Data under study Block Start
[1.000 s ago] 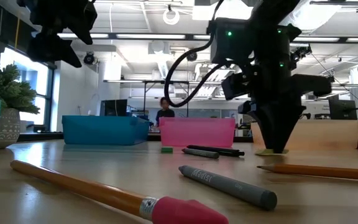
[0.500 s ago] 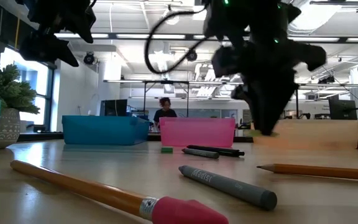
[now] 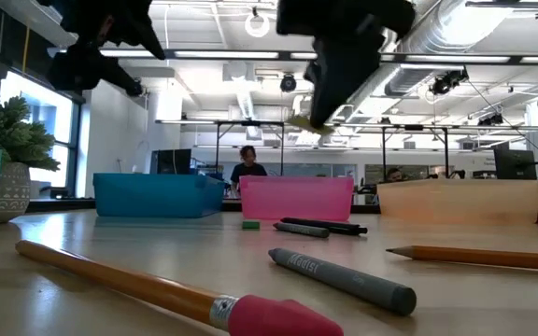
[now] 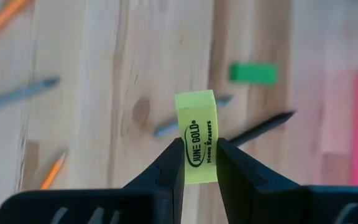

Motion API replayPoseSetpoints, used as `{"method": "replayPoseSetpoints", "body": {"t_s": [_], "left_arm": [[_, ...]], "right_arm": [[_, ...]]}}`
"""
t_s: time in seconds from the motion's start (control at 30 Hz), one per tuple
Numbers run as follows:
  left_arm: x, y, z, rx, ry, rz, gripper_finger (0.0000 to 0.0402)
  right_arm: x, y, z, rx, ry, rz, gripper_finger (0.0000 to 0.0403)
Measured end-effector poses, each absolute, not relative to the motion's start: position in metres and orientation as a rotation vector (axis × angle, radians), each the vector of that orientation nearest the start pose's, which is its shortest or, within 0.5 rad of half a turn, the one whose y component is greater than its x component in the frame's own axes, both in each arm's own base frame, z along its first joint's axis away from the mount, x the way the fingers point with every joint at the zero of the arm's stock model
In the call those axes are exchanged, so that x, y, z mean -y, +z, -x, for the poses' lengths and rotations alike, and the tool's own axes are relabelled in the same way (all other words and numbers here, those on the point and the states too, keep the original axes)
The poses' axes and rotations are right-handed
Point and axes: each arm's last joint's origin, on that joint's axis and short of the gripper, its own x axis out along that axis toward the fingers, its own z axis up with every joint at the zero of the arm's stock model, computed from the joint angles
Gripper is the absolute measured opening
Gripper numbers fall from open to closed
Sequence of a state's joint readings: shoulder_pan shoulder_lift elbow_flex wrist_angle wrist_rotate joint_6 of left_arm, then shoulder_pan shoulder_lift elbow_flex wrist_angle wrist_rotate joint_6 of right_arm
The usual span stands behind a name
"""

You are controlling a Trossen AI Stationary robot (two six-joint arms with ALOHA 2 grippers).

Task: Sort crayons/erasers/pens/pencils in bins
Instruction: Put the light green eraser into the transparent blue bin

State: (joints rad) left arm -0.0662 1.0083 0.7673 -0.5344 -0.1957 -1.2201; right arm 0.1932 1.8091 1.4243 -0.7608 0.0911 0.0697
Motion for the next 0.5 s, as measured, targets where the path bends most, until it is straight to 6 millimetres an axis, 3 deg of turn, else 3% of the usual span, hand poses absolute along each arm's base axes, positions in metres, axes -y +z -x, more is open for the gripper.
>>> {"method": "replayPoseSetpoints", "body": {"t_s": [0.3,0.5], "left_arm": [[0.008,0.250,-0.226,-0.520,0.574,1.015,0.0237],[0.009,0.243,-0.248,-0.464,0.531,1.015,0.0237]], "right_arm": [[-0.067,0.263,-0.380,-0.983,-0.038,0.183,0.0064],[-0.066,0.269,-0.384,-0.930,-0.075,0.220,0.0064]]}}
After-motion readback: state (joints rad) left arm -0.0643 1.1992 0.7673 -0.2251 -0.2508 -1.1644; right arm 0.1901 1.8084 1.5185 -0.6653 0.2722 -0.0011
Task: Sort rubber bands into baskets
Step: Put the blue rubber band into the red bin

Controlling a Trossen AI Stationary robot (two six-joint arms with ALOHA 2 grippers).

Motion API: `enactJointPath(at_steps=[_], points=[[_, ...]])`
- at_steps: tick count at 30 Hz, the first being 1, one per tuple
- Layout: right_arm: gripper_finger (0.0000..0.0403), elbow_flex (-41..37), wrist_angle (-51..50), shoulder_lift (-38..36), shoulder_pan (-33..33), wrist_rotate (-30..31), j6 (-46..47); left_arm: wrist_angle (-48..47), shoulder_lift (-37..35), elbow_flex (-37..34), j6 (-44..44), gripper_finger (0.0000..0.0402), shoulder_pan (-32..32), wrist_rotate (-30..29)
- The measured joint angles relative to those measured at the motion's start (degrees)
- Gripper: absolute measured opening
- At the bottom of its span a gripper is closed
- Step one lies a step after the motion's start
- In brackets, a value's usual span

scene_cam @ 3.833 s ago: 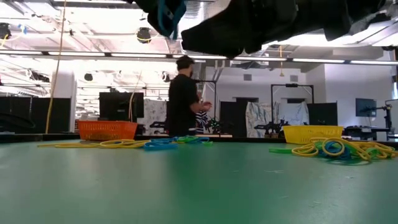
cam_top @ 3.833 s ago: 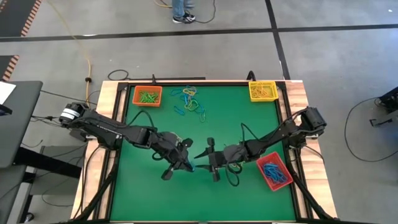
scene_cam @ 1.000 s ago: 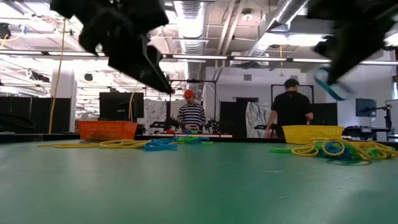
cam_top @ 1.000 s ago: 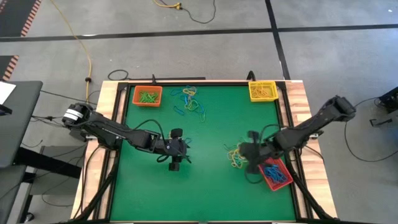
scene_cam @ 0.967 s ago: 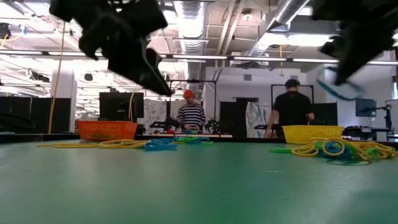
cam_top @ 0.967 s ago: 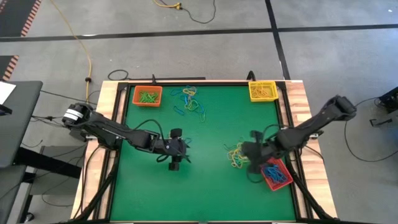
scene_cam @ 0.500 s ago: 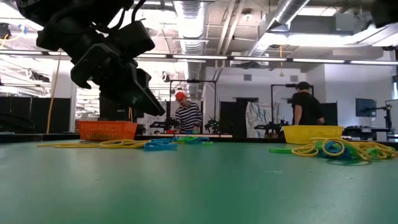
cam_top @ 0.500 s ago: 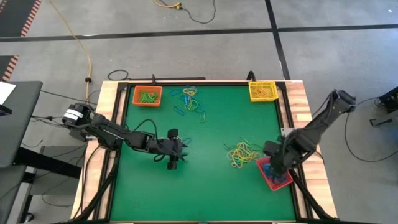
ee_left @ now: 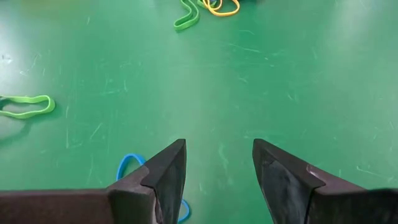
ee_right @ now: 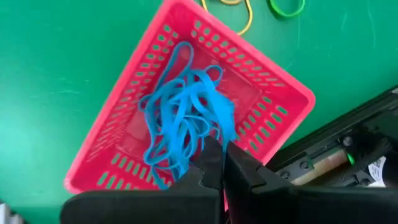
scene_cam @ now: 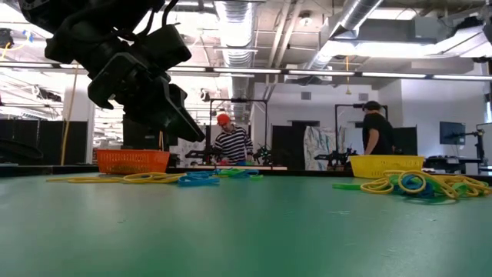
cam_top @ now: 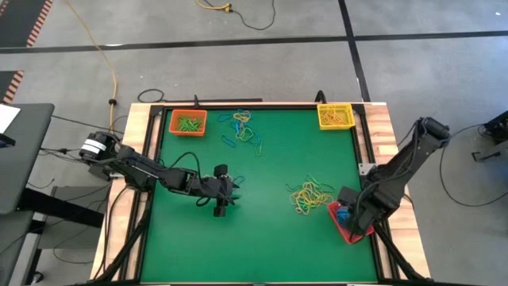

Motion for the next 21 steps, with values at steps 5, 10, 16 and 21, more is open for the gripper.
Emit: enactJointPath(at_steps=[5,10,16,21], points=[[0.0033,0.0,-0.22,3.54,-0.04,-1.76,-0.39,-0.04,0.0,-0.01,-0.17,0.0176,-0.03,0.07],[0.0067,-0.02,-0.21,4.87,-0.07,-3.02,-0.4,-0.09,0.0,-0.01,-0.23,0.0176,-0.46,0.07],[0.0131,-0.02,-0.39,4.65,-0.25,-3.07,-0.17,-0.28,0.0,0.0,-0.23,0.0176,-0.72,0.07],[0.0182,-0.02,-0.45,4.65,-0.28,-3.05,-0.14,-0.66,0.0,-0.01,-0.23,0.0176,-0.72,0.07]])
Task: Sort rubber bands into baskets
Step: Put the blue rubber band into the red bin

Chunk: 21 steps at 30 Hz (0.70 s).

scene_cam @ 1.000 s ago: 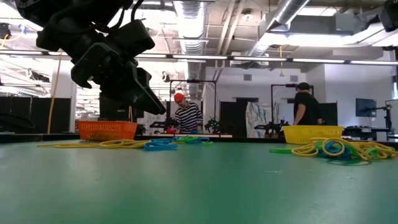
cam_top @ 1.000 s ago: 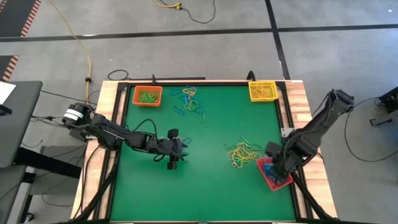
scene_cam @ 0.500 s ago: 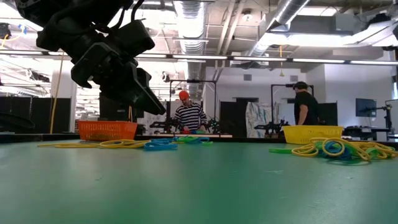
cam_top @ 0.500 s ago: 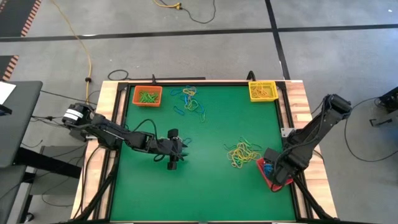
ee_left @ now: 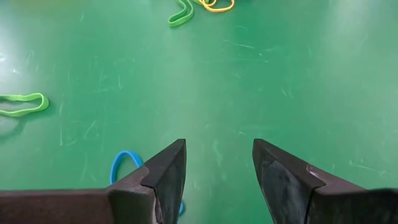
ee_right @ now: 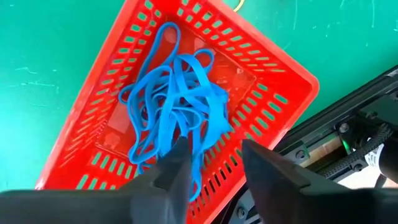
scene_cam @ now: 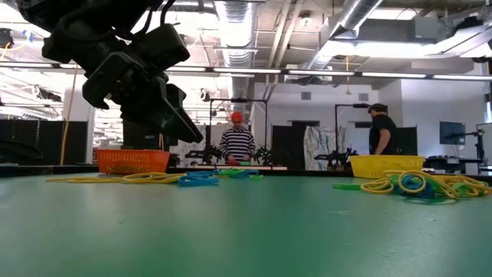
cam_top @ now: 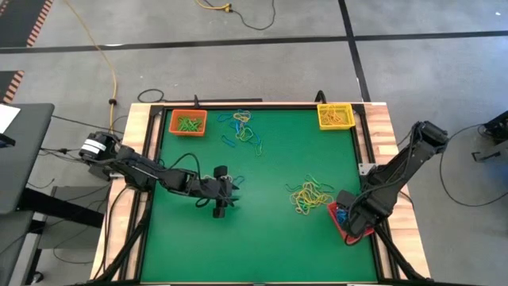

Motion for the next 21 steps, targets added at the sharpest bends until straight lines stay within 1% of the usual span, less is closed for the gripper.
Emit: enactJointPath(at_steps=[5,9,19,21], points=[[0.0218,0.0,-0.02,0.0,0.02,0.0,0.03,-0.34,0.0,0.0,0.0,0.0176,0.0,0.0],[0.0233,0.0,0.0,0.0,0.02,0.0,0.2,-0.33,0.0,0.01,0.0,0.0176,0.01,0.0],[0.0234,0.0,3.66,-1.56,0.02,0.17,-0.31,-0.31,0.0,0.02,-0.01,0.0176,0.02,0.0],[0.0233,0.01,2.55,-1.93,0.02,0.17,-0.28,-0.31,0.0,0.02,-0.01,0.0176,0.02,0.0]])
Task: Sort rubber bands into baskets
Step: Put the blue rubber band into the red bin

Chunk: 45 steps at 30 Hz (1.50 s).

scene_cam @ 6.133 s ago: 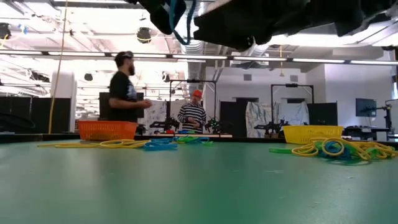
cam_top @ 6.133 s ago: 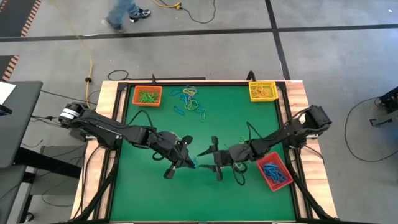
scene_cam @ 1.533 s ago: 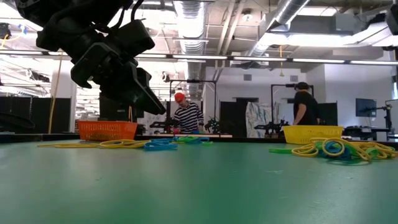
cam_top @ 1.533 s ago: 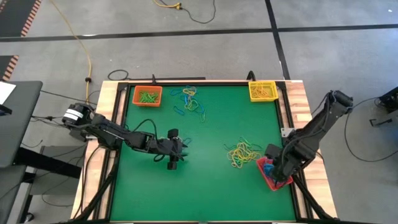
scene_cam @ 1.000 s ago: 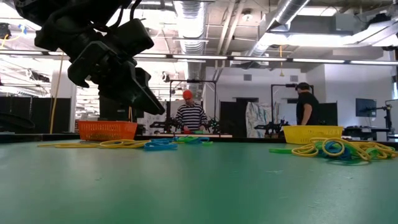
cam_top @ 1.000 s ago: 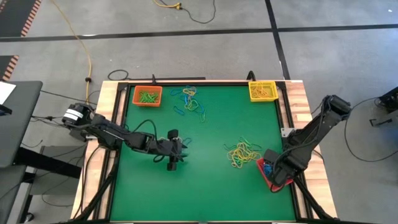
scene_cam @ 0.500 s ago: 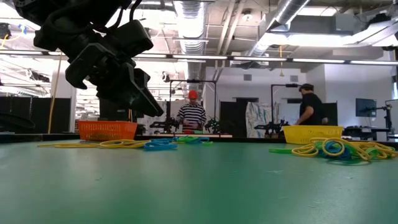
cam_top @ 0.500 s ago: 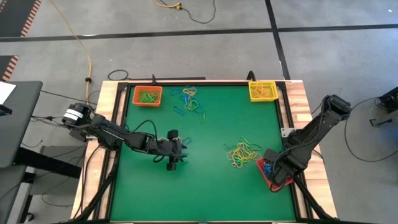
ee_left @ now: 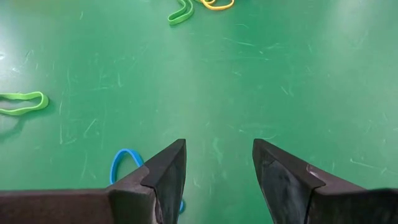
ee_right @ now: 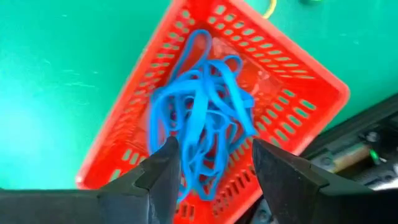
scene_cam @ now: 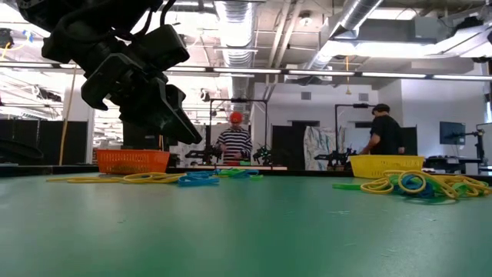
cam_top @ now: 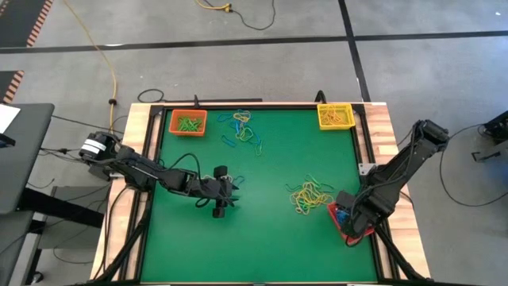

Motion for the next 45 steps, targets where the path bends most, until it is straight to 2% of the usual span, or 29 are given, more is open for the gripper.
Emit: enactJointPath(at_steps=[4,8,14,16,20,22,29,37,42,45], points=[[0.0231,-0.09,-8.46,0.11,-0.45,-1.44,4.32,-0.01,0.0,0.0,0.01,0.0176,0.0,0.0],[0.023,0.07,-1.14,-1.21,-0.56,-0.14,1.98,0.0,0.0,0.0,-0.01,0.0176,0.0,0.38],[0.023,-0.03,-5.42,-1.09,-2.69,1.24,1.68,-0.58,0.0,0.0,0.03,0.0176,0.0,-0.27],[0.023,-0.03,-5.34,-1.09,-3.43,3.45,1.21,-1.13,0.0,0.0,-0.44,0.0176,0.0,-2.03],[0.023,-0.03,-5.29,-1.09,-5.24,8.57,-0.28,-2.35,-0.25,0.0,-2.81,0.0176,0.13,-10.12],[0.023,-0.03,-4.73,-1.09,-6.27,11.7,-0.85,-3.03,-0.39,0.0,-3.93,0.0176,0.66,-11.02],[0.023,-0.02,7.68,-1.09,-11.42,22.76,-12.48,-2.07,1.37,0.04,-4.82,0.0176,3.71,1.88],[0.023,-0.01,23.64,-1.08,-17.63,31.25,-29.22,1.12,5.39,0.57,-6.45,0.0176,7.71,2.69],[0.023,-0.01,29.82,0.04,-20.24,32.25,-36.41,-0.02,5.75,1.47,-7.66,0.0168,10.77,3.18],[0.023,-0.01,32.57,1.46,-21.18,32.24,-39.52,-0.2,5.73,1.49,-8.41,0.0153,12.83,7.77]])
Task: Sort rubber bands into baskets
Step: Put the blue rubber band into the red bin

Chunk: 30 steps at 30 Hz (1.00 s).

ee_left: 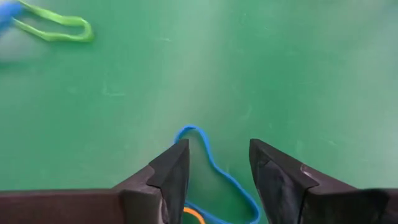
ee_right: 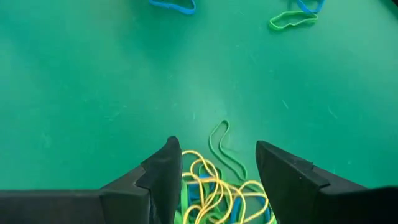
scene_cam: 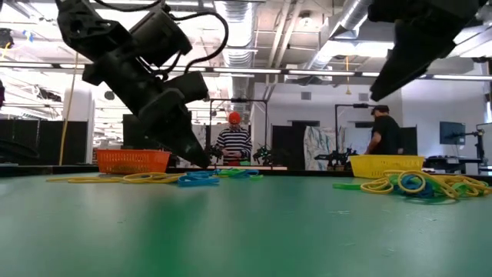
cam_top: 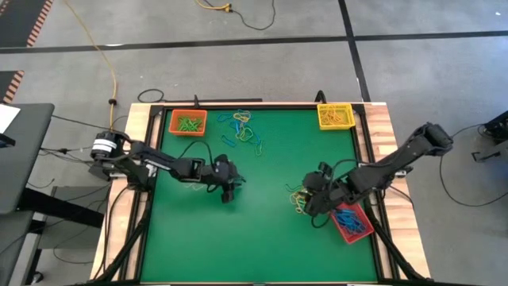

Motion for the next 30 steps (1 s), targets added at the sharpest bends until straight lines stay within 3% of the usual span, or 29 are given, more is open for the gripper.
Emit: enactJointPath(at_steps=[5,15,18,22,30], points=[[0.023,0.0,1.92,3.65,-0.82,-0.27,-2.73,-0.65,0.98,-0.03,0.2,0.0126,0.92,3.34],[0.023,0.02,3.08,10.09,-1.35,-0.79,-3.73,-1.78,8.09,4.53,1.31,0.0117,0.8,0.94],[0.023,0.03,3.96,10.44,-1.33,-0.85,-3.78,-3.74,9.33,6.49,2.38,0.009,0.74,-0.82],[0.023,0.02,5.03,10.46,-1.22,-0.76,-3.79,-5.08,9.53,8.0,5.64,0.0017,0.76,-1.9],[0.023,0.02,7.93,10.85,-0.98,-0.48,-4.74,-5.81,9.1,11.26,10.18,0.0,-0.7,0.06]])
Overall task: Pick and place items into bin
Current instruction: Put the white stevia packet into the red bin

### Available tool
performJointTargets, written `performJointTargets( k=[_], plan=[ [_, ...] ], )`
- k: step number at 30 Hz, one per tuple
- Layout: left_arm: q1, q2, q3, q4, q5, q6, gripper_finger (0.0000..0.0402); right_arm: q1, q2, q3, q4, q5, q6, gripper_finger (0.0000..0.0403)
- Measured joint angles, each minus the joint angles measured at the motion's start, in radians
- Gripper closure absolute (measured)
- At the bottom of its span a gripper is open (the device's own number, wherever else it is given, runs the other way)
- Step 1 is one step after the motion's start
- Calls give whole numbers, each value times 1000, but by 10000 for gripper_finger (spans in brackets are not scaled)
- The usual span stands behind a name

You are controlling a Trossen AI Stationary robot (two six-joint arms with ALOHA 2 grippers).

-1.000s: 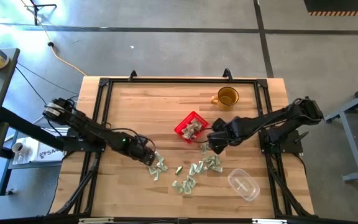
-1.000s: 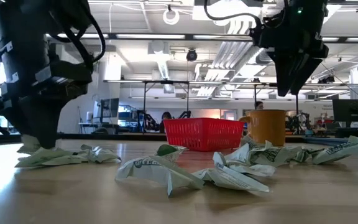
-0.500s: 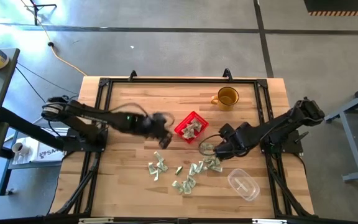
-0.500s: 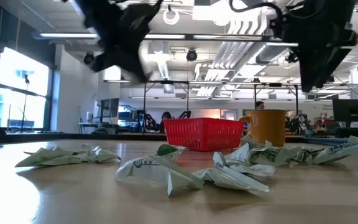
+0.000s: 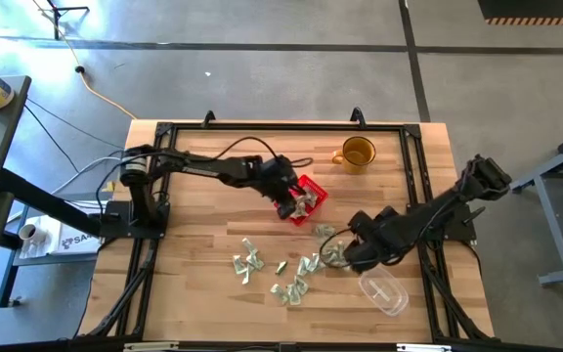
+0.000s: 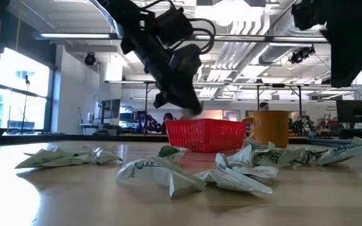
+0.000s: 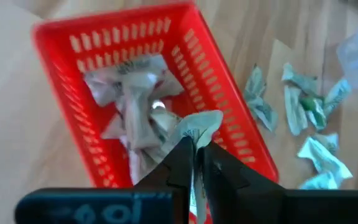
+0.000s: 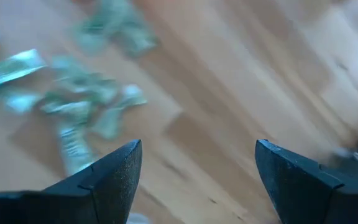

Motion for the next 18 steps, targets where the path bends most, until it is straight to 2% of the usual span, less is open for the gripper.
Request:
performJointTargets(
  k=[2,6,9,13,15,18],
  plan=[
    [-3,11,10,6,2,0,315,19,0,0,55,2,-67,100],
    [-15,11,27,-8,-95,48,266,32,0,-16,136,-8,-178,100],
    [-14,-8,57,-21,-146,87,214,27,0,-86,234,-89,-220,100],
    [-19,-48,105,-205,-90,115,152,35,1,-200,461,-238,-235,100],
    [-40,-96,109,-306,-84,140,132,53,2,-227,540,-244,-233,100],
    [-92,-150,111,-404,-143,161,118,78,2,-236,583,-205,-265,100]
  ],
)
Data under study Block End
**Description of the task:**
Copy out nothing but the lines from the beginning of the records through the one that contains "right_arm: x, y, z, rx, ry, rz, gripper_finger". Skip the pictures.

**Result for this task:**
[1.000 s ago] 
[0.500 s ago] 
[now] 
[now] 

Motion API replayPoseSetpoints, used as `{"method": "replayPoseSetpoints", "body": {"t_s": [_], "left_arm": [[_, ...]], "right_arm": [[_, ...]]}}`
"""
t_s: time in seconds from the motion's start (control at 30 Hz), one per tuple
Numbers run as follows:
  left_arm: x, y, z, rx, ry, rz, gripper_finger (0.0000 to 0.0402)
  right_arm: x, y, z, rx, ry, rz, gripper_finger (0.0000 to 0.0403)

Work on the exercise is finished.